#### WORK REQUEST
Repeat the data word for word, excluding every picture.

[Start of section]

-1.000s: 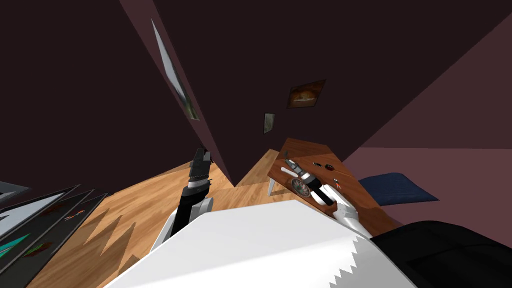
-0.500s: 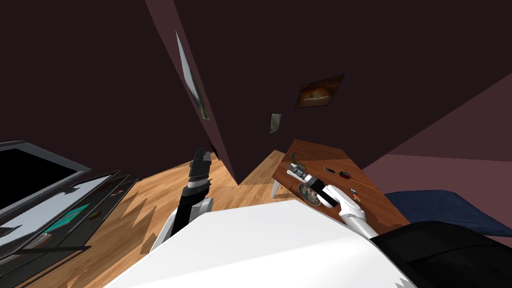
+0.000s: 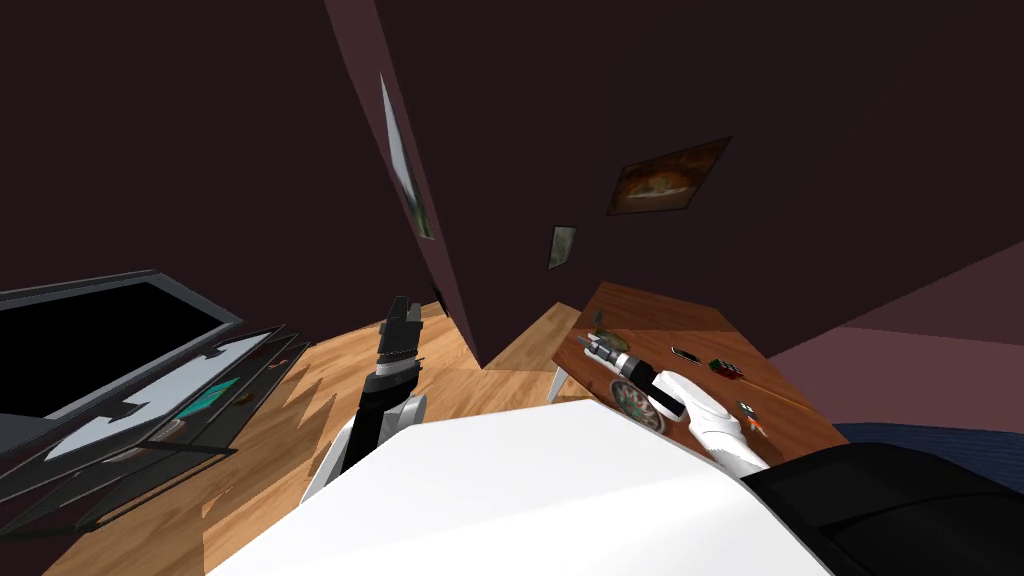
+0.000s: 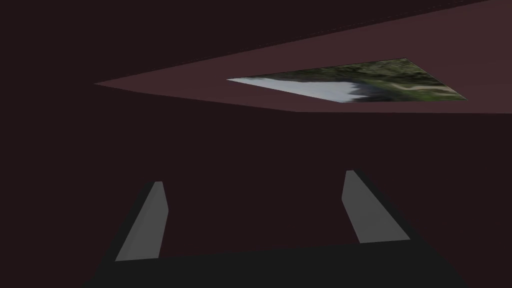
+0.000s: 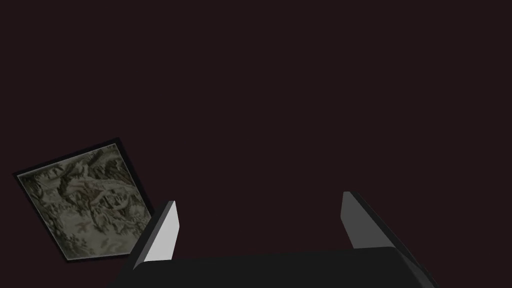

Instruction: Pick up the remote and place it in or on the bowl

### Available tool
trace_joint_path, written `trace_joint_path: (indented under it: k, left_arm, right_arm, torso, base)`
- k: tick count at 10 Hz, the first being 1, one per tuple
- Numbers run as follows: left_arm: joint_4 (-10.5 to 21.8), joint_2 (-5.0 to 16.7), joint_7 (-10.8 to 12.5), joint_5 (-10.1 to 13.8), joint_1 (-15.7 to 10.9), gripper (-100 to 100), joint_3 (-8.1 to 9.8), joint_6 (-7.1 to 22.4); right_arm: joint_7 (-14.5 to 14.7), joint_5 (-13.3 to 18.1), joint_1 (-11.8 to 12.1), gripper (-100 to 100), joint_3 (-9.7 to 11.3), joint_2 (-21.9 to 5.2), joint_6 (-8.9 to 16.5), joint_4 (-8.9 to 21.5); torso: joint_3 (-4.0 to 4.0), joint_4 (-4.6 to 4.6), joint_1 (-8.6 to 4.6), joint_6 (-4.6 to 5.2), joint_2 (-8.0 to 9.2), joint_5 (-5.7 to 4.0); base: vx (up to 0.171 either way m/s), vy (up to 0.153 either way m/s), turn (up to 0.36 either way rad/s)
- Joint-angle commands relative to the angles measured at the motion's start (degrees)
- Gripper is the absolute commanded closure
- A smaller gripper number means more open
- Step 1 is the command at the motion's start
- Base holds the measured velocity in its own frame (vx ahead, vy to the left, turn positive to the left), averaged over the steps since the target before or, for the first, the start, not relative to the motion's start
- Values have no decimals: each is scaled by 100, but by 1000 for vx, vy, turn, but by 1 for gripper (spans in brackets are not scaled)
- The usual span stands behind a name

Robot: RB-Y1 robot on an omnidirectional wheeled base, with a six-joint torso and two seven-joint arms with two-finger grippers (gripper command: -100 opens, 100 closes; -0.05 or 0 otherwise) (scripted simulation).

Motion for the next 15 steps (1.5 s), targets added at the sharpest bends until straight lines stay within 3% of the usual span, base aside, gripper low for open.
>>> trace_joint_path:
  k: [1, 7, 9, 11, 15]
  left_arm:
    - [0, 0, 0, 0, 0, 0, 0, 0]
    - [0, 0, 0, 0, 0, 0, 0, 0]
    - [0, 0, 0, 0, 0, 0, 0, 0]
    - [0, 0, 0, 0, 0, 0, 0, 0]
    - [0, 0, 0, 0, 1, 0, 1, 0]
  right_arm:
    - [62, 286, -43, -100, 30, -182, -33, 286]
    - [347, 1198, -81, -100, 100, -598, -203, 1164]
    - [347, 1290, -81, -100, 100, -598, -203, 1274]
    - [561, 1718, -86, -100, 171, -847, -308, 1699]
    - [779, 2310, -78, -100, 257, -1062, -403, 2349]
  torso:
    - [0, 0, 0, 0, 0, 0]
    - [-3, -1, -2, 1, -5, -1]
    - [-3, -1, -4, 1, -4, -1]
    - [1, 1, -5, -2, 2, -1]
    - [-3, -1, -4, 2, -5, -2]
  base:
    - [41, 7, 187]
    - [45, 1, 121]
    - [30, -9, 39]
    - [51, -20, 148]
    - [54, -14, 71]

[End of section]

#### EXERCISE RESULT
-1.000s: 
-0.500s: 
+0.000s: 
+0.000s: 
+0.000s: 

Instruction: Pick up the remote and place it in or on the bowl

### Available tool
trace_joint_path, written `trace_joint_path: (indented under it: k, left_arm, right_arm, torso, base)`
- k: tick count at 10 Hz, the first being 1, one per tuple
- Numbers run as follows: left_arm: joint_4 (-10.5 to 21.8), joint_2 (-5.0 to 16.7), joint_7 (-10.8 to 12.5), joint_5 (-10.1 to 13.8), joint_1 (-15.7 to 10.9), gripper (-100 to 100), joint_3 (-8.1 to 9.8), joint_6 (-7.1 to 22.4); right_arm: joint_7 (-14.5 to 14.7), joint_5 (-13.3 to 18.1), joint_1 (-11.8 to 12.1), gripper (-100 to 100), joint_3 (-9.7 to 11.3), joint_2 (-21.9 to 5.2), joint_6 (-8.9 to 16.5), joint_4 (-8.9 to 21.5); torso: joint_3 (-4.0 to 4.0), joint_4 (-4.6 to 4.6), joint_1 (-8.6 to 4.6), joint_6 (-4.6 to 5.2), joint_2 (-8.0 to 9.2), joint_5 (-5.7 to 4.0); base: vx (up to 0.171 either way m/s), vy (up to 0.153 either way m/s), turn (up to 0.36 either way rad/s)
- Joint-angle commands relative to the angles measured at the motion's start (degrees)
- Gripper is the absolute commanded closure
- A smaller gripper number means more open
- Step 1 is the command at the motion's start
- Base holds the measured velocity in its own frame (vx ahead, vy to the left, turn positive to the left), averaged over the steps since the target before or, for the first, the start, not relative to the motion's start
- Values have no decimals: each is scaled by 100, but by 1000 for vx, vy, turn, but by 1 for gripper (spans in brackets are not scaled)
- The usual span stands behind a name

Robot: RB-Y1 robot on an omnidirectional wheeled base, with a six-joint torso and two seven-joint arms with two-finger grippers (gripper command: -100 opens, 100 closes; -0.05 or 0 otherwise) (scripted simulation).

Motion for the next 15 steps (1.5 s), targets added at the sharpest bends until straight lines stay within 3% of the usual span, base aside, gripper low for open.
>>> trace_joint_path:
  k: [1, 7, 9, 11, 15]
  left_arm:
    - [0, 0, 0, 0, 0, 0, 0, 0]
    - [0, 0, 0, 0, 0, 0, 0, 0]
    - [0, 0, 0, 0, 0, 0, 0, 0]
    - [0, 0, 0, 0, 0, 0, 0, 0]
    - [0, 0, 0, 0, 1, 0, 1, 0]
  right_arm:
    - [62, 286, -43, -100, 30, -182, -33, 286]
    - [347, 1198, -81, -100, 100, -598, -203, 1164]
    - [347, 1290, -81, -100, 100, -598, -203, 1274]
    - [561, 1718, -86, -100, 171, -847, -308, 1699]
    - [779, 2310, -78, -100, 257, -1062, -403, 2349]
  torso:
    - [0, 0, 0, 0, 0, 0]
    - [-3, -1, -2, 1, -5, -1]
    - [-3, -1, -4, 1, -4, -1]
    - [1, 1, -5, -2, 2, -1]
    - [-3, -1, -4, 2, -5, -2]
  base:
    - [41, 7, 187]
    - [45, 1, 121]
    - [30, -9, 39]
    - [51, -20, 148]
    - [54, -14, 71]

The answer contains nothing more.